Let’s take a look at our automatically-generated traces directly from Grafana (which tobs has also automatically installed in our cluster).

To get the password of the admin user for the Grafana instance, run the following commands:

kubectl get secret tobs-grafana -o jsonpath="{.data.admin-password}" | base64 -d 
kubectl port-forward svc/tobs-grafana 3000:80

Then, navigate to http://localhost:3000/d/vBhEewLnk and use the password you just retrieved to log in as the admin user.

The Promscale application performance monitoring (APM) dashboards will display, showing you insights about the demo app. tobs directly imports this set of out-of-the-box, production-ready dashboards, which we built in Grafana using SQL queries against the trace data that, in this case, it's being automatically generated by the demo microservices. The figure below shows one of the dashboards, "Service Details".  

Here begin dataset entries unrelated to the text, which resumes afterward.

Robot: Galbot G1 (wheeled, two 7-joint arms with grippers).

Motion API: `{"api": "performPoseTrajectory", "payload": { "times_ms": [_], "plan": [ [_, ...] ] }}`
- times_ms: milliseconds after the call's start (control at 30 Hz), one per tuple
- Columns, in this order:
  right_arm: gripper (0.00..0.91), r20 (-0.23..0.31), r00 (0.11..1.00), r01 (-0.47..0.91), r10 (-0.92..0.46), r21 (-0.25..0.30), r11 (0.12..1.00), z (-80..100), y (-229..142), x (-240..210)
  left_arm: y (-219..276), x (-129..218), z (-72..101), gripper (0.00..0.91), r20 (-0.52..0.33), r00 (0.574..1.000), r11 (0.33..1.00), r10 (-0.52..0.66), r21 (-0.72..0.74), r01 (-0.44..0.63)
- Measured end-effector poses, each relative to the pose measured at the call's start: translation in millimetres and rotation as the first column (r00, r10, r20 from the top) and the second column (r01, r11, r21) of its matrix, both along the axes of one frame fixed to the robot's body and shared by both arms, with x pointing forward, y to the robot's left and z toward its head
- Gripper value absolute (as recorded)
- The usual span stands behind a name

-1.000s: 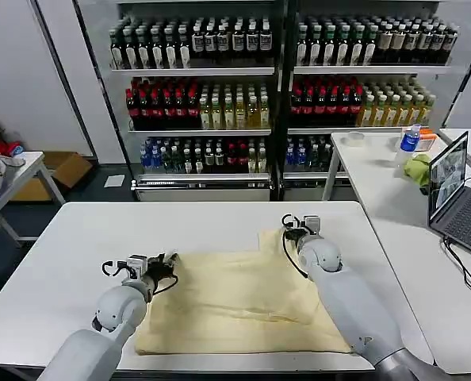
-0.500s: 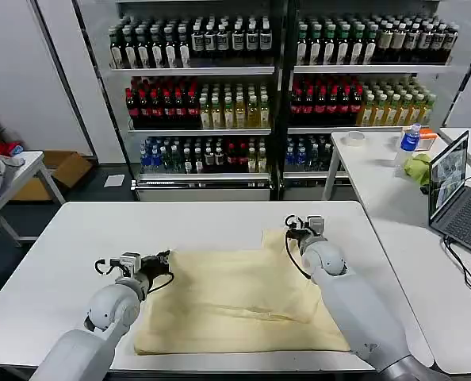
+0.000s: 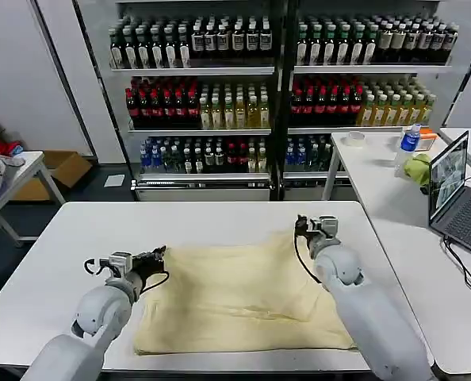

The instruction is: Fold and organize the clothes.

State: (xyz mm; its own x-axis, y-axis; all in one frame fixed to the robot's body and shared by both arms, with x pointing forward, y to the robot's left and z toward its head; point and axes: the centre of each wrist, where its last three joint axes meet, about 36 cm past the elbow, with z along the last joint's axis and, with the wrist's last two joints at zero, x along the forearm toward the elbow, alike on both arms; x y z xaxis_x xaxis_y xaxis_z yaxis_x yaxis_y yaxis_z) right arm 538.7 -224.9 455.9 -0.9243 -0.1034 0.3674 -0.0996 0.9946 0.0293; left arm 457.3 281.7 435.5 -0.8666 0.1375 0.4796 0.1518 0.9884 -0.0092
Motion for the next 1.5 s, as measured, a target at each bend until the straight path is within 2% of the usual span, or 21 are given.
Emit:
{"api": "performPoseTrajectory", "payload": {
  "times_ms": [333, 633, 1067, 1400, 1500],
  "plan": [
    [0.0, 0.032, 0.999, -0.019, 0.019, -0.007, 1.0, 11.9, -16.6, -57.2, 4.3, -30.4, 12.1, 0.03, 0.019, 1.0, 1.0, -0.023, 0.006, 0.023],
    [0.0, 0.028, 0.999, -0.025, 0.025, -0.003, 1.0, 13.6, -28.2, -111.9, 2.5, -60.5, 19.0, 0.03, 0.022, 0.998, 0.998, -0.053, 0.019, 0.053],
    [0.0, -0.022, 1.0, -0.003, 0.003, 0.009, 1.0, 14.9, -36.9, -172.5, -3.0, -101.9, 20.4, 0.02, 0.0, 0.997, 0.996, -0.082, 0.032, 0.082],
    [0.0, -0.091, 0.996, 0.014, -0.014, -0.003, 1.0, 0.4, -34.2, -195.8, -8.5, -125.2, 5.9, 0.02, -0.043, 0.995, 0.994, -0.091, 0.049, 0.093],
    [0.0, -0.107, 0.994, 0.02, -0.021, -0.009, 1.0, -5.3, -32.7, -197.6, -9.7, -127.1, 3.0, 0.06, -0.043, 0.995, 0.994, -0.09, 0.061, 0.092]
  ]
}}
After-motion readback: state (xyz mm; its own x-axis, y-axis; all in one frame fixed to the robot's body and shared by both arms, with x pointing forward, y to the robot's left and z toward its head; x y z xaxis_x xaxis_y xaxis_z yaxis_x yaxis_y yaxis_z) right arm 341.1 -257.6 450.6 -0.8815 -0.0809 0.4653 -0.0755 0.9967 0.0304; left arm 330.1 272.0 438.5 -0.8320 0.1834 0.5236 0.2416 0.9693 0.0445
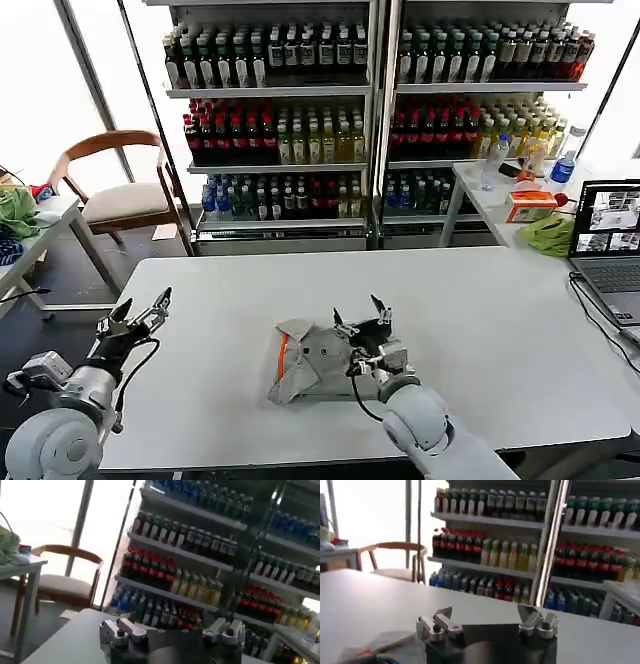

Service Details dashboard (Promscale APM).
Service Details dashboard populated with traces from the demo app

For more information on these pre-built dashboards, check out this blogpost (navigate to the section “A Modern APM Experience Integrated Into Grafana”).

We have got all this information with no instrumentation code in any of the Python services!

Conclusion

OpenTelemetry tracing has never been more accessible. If your microservices are written in one of the languages currently supported by the OpenTelemetry Operator, you can immediately start collecting and storing traces, with minimal manual work needed from your side.
The only two steps you have to take are:

  • Install tobs in your Kubernetes cluster via Helm. (Please, notice that you’ll have to install tobs using the Helm route for this latest release to work, not the CLI.)
  • Add an annotation to the microservices pods you’d like to collect traces from (e.g., instrumentation.opentelemetry.io/inject-python: "true") before deploying them.

Your microservices will be automatically instrumented with OpenTelemetry traces, and your traces will be automatically stored in Promscale, the unified observability backend for metrics and traces built on PostgreSQL and TimescaleDB.

You will immediately get insights into how your systems’ performance through Promscale’s pre-built APM dashboards, and you will be able to query your traces using SQL.